Experimental results
Simulations were conducted to verify the functional operation of the proposed module and evaluate the hardware size and dynamic power. For the experiments, we used Synopsys Design Vision for synthesis with the “Nan Gate 45 nm Open Cell Library” and implemented it on Xilinx’s Zynq Ultrascale +. Fig 6 shows the test-bench results for the functional validation of the ODPC in the proposed module. To prevent a critical loop with the “next” signal, the ODPC requires two clock cycles for a 16-bit computation. For the first input, the operation is completed within the first clock cycle. However, after 60 ns of inputs, a comparison of the pivot and LBP1 in the MSB order shows a transmission of the “sustain 1” signal at the second clock rising. This process preserves the value from the previous clock using the “sustain” signal.
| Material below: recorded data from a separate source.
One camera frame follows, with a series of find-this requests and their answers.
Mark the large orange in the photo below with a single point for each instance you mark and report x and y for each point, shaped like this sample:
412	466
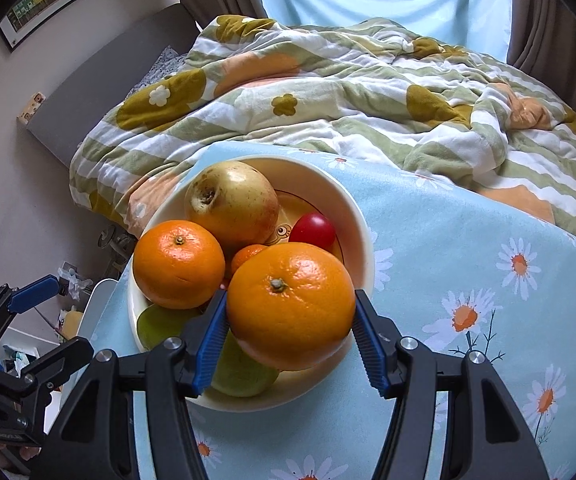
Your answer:
293	310

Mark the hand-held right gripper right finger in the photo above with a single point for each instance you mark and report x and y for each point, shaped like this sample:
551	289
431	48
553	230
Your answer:
367	340

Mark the small red tomato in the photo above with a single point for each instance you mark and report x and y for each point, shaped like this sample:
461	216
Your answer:
313	230

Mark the small mandarin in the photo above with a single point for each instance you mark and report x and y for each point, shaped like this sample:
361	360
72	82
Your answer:
245	257

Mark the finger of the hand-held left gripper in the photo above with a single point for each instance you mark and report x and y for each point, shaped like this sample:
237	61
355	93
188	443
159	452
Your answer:
33	294
63	355

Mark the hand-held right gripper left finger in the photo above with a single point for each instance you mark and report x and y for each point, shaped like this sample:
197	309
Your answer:
213	332

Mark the cream oval bowl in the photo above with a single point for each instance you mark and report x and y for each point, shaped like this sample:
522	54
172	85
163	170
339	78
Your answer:
318	180

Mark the yellow apple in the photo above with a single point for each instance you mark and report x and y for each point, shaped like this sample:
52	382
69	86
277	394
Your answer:
238	205

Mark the grey bed headboard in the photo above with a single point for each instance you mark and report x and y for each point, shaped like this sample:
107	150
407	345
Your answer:
98	75

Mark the green floral quilt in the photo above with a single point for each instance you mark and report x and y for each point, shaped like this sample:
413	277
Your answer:
343	105

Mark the dark green apple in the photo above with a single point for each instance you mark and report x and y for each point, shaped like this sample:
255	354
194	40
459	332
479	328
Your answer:
160	327

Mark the medium glossy orange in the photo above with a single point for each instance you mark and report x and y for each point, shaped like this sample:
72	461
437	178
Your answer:
178	265

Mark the light blue daisy tablecloth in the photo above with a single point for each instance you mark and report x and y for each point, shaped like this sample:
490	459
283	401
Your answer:
442	240

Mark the grey speckled pillow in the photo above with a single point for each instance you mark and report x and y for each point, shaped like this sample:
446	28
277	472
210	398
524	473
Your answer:
168	62

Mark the person's left hand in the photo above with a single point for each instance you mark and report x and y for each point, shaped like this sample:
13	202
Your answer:
15	452

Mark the pale yellow-green apple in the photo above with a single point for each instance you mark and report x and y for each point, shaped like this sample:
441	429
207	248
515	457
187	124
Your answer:
240	372

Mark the wall socket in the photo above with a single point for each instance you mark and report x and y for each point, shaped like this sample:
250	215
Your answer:
32	105
The operation of the min-max mode is illustrated in Fig 6(b). The “max” operation shows no change in the output data under the LBP mode, whereas in the “min” operation, “1” is output when the “min” value is smaller than the “x” value. Through this experiment, we confirmed that all computations required for both LBP and BN can be handled within a single module.
(a) LBP mode; (b) min–max mode.
In AI embedded systems, hardware area plays a crucial role in determining overall system efficiency, particularly for space- and weight-constrained platforms such as drones and autonomous vehicles, where compactness directly impacts performance and applicability. However, the inherently complex and multi-layered structure of AI models require sophisticated hardware operations, often increasing the size of AI accelerators. The hardware size of the ODPC, as synthesized using the previously mentioned library, was measured to be 250.96 GE. This measurement was performed using an equivalent gate count based on a 2-input NAND gate with an area of 1.22 μm². A 29.03% reduction in hardware size was indicated compared with the results obtained using two separate, independent circuits, as shown in Table 2. Among the previous circuits, the LBP operation exhibited a relatively large area overhead, primarily because of the additional hardware required to control carry propagation and mitigate data overflow during the subtraction process. By contrast, the proposed approach leveraged bitwise operations using XOR gates to effectively reduce redundant hardware components. Consequently, the proposed method enables a more compact and efficient circuit compared with conventional LBP implementations.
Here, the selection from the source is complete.